▶ [What the exercise asks]
Look through the data that follows and copy each line with the string "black".

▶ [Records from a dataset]
------------

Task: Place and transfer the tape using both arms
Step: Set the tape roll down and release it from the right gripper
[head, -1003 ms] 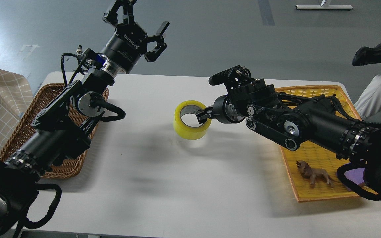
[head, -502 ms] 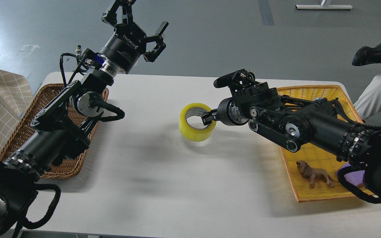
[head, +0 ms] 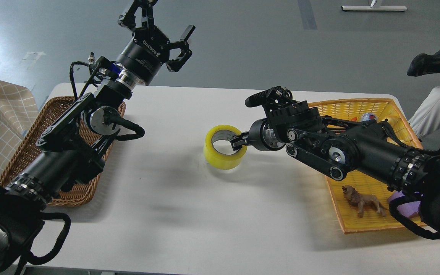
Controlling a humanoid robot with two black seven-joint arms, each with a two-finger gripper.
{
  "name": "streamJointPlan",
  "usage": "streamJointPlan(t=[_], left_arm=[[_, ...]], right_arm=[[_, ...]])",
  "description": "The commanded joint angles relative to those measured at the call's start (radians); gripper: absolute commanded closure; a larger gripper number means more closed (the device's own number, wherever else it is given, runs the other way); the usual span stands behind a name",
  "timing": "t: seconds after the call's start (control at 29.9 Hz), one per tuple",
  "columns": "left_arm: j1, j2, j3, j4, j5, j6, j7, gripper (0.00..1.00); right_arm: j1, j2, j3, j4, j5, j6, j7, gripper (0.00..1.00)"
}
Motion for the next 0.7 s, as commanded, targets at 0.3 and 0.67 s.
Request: streamJointPlan(t=[0.3, 0.67], left_arm=[[0.0, -0.002, 0.001, 0.0, 0.0, 0.0, 0.002, 0.02], [0.002, -0.002, 0.001, 0.0, 0.0, 0.0, 0.0, 0.02]], right_arm=[[-0.033, 0.0, -0.006, 0.005, 0.0, 0.0, 0.0, 0.9], [-0.047, 0.0, -0.006, 0.002, -0.003, 0.0, 0.0, 0.8]])
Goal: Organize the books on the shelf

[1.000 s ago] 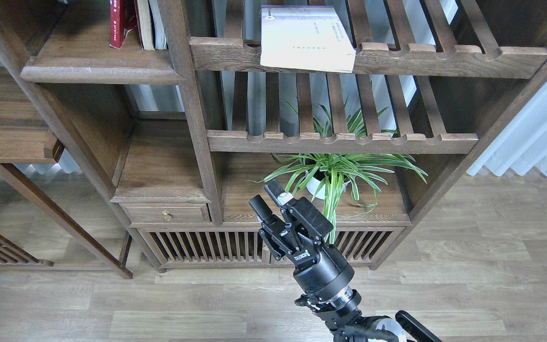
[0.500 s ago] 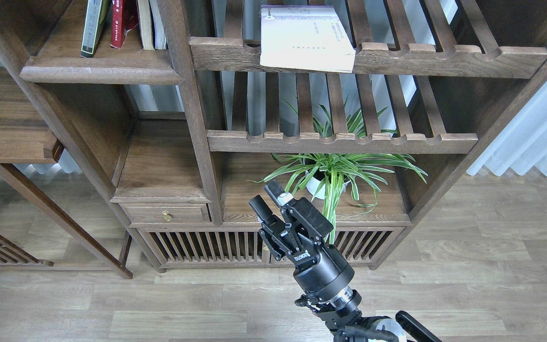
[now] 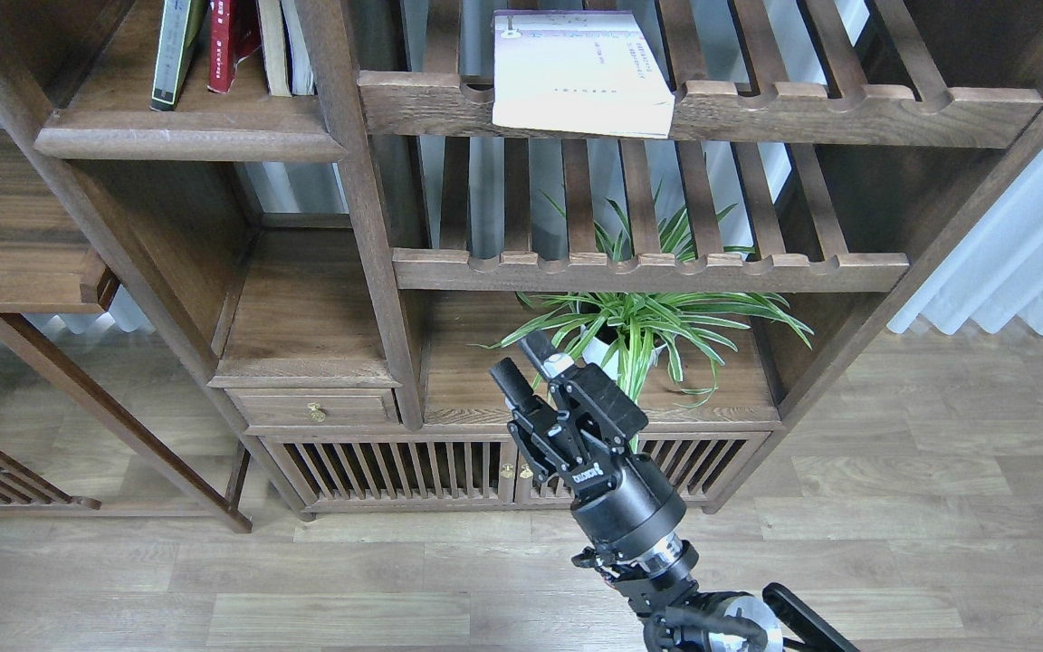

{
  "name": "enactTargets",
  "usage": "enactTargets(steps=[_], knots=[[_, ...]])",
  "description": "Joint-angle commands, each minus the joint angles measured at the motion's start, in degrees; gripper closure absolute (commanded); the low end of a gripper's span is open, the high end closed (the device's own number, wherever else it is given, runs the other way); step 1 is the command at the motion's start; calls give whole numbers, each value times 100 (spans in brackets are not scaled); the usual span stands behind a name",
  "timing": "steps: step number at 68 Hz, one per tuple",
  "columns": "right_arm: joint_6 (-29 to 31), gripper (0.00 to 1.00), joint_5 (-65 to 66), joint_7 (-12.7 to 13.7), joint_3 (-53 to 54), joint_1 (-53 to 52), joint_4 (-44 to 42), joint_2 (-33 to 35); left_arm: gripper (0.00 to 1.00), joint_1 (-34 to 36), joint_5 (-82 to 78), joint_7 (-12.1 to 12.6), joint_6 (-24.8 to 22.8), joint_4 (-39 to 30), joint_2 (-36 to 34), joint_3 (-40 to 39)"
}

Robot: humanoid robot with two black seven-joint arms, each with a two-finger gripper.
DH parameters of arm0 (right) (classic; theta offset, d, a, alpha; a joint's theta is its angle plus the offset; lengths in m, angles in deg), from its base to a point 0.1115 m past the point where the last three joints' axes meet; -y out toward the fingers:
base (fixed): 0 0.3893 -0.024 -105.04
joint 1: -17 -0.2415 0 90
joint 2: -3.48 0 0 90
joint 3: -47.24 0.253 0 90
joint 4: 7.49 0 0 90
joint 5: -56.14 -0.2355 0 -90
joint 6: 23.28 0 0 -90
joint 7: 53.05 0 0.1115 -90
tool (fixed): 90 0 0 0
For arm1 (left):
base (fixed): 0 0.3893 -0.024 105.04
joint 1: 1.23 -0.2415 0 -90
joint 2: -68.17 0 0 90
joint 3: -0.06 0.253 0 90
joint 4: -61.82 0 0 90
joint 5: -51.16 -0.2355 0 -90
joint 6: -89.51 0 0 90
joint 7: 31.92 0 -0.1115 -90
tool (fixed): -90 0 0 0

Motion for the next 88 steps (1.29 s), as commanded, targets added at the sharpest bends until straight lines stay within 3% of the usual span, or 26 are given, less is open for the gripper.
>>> enactTargets(steps=[1,15,31,47,60,74,88], knots=[[0,39,-9,0,187,-73,9,4,0,-210,227,60,0,-622,-432,-2],[0,38,9,0,205,-197,9,-14,0,-790,1106,323,0,-1975,-1636,16],[0,38,9,0,223,-688,8,21,0,-1730,1757,323,0,-3161,-2067,33],[0,34,202,0,205,-1215,0,13,0,-2696,1748,297,0,-3742,-2304,-10],[0,33,211,0,187,-1515,0,-23,0,-3303,1862,218,0,-3812,-2603,-72],[-400,28,299,-9,135,-1524,-44,-23,0,-4419,1933,227,0,-3839,-2525,-959],[-919,28,536,-167,205,-1796,-167,-23,0,-5026,1924,244,0,-3821,-2331,-1469]])
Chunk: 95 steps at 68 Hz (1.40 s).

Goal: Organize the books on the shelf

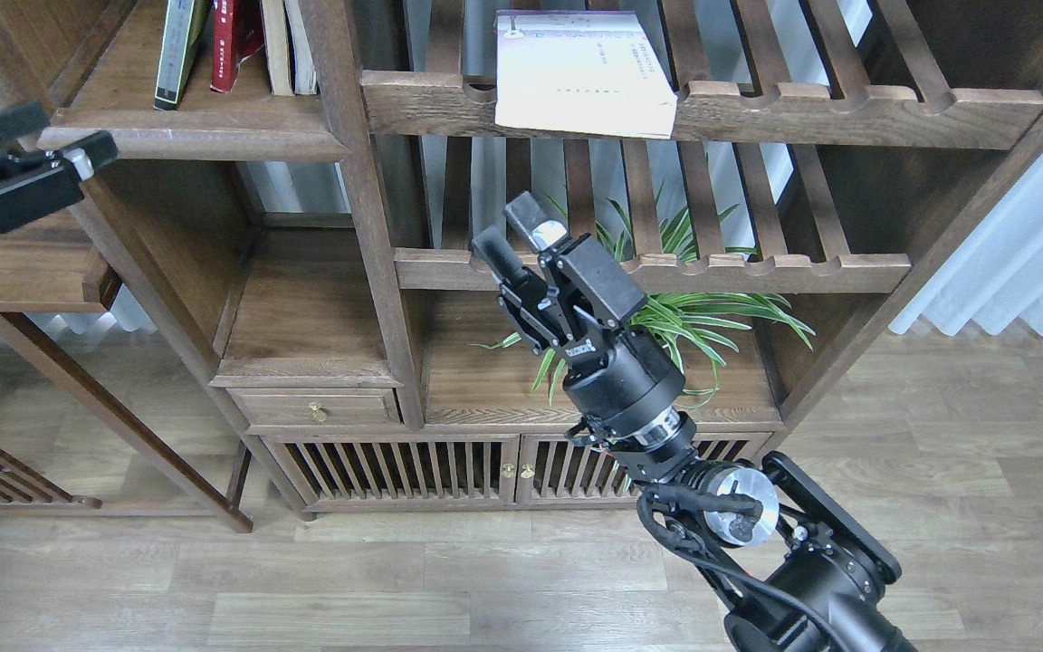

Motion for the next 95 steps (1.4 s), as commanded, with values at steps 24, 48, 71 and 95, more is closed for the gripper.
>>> enactTargets(steps=[24,48,71,95], knots=[[-1012,28,188,-427,238,-870,-338,0,0,-1955,-166,513,-1,1,1291,-1665],[-1276,28,127,-436,704,-1625,-1129,0,0,-2246,-166,522,-1,36,1546,-2096],[-1548,32,92,-445,1328,-1802,-1235,0,0,-2246,-201,531,-1,54,1792,-2123],[-943,96,118,-348,1153,-1318,-1165,0,0,-2246,-210,531,-1,71,1836,-2184]])
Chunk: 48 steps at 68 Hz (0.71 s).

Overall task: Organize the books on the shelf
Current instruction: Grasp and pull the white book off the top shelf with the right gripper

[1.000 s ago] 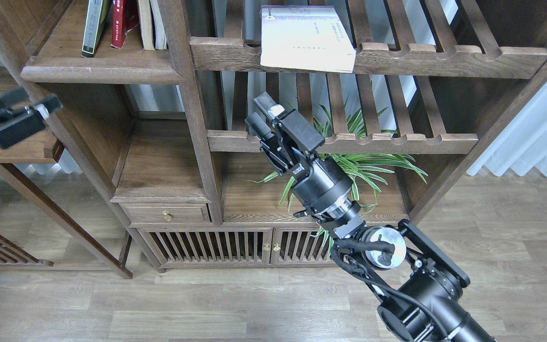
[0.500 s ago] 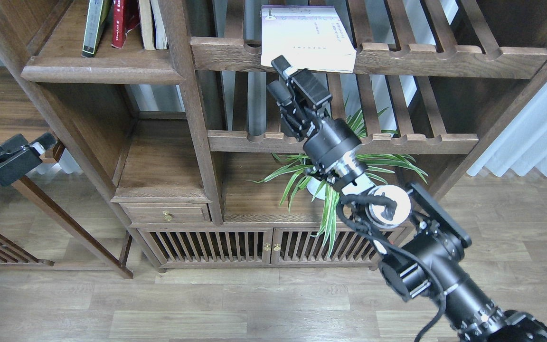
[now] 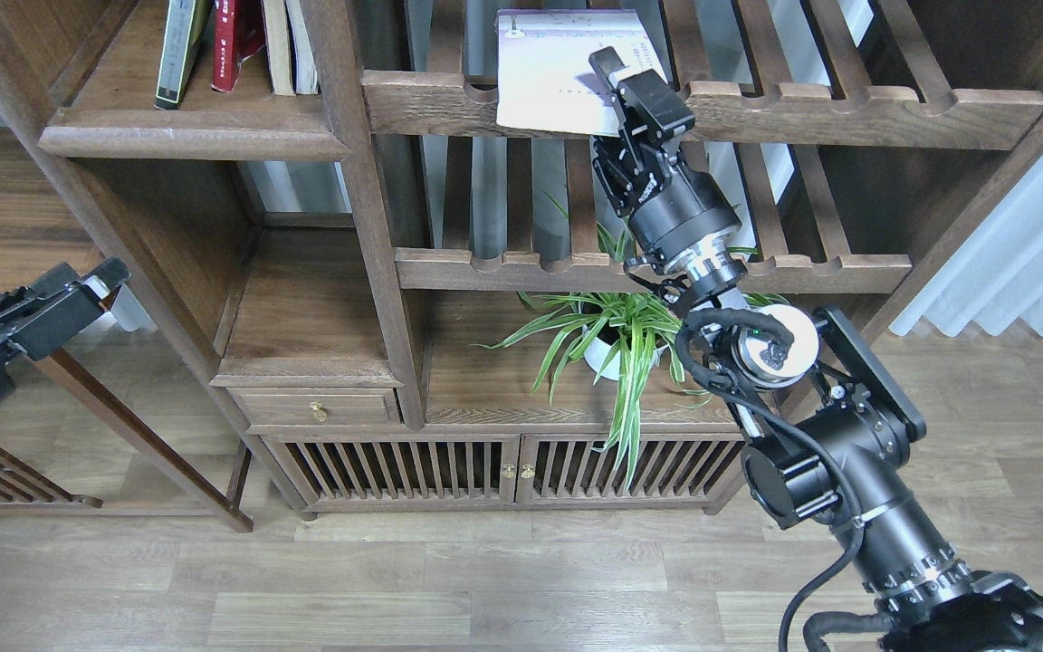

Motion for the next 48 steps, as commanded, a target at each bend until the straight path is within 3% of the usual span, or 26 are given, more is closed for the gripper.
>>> enactTargets(steps=[1,7,11,16,31,42,48], knots=[[456,97,88,181,-221,260,24,0,0,1,9,0,0,10,3,-55],[860,97,88,471,-599,418,33,0,0,1,9,-18,0,45,47,-90],[1465,98,70,611,-809,567,85,0,0,1,9,-35,0,54,239,-152],[1965,99,70,638,-1073,708,138,0,0,-8,27,-35,0,63,583,-231],[1965,99,70,629,-1636,1665,920,509,0,-402,88,-96,0,63,1680,-240],[1965,98,62,664,-1829,2193,833,1027,0,-1052,693,-79,0,80,2358,-126],[1965,98,-44,796,-1803,2272,508,1221,0,-1282,1449,-79,0,71,2367,173]])
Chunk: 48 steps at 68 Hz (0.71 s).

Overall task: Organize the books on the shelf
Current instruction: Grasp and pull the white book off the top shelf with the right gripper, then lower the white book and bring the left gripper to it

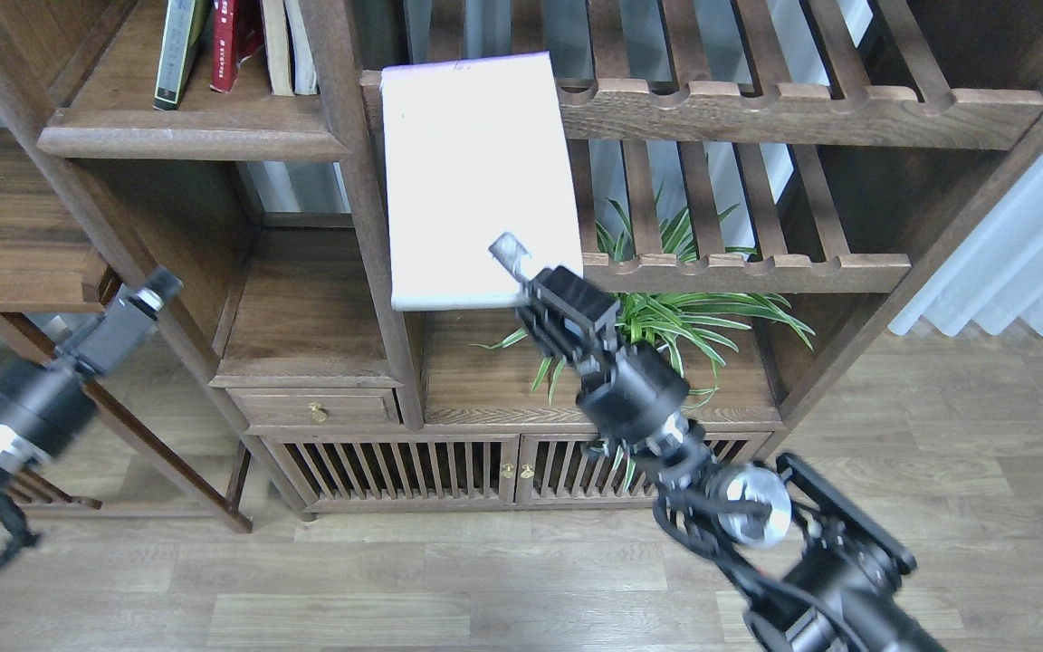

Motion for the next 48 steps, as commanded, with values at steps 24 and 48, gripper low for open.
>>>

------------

▶ [Exercise answer]
Controlling a humanoid robot with two black seven-joint arms, each with a two-finger gripper.
Robot: humanoid robot with two black seven-joint arms, each with a two-finger gripper.

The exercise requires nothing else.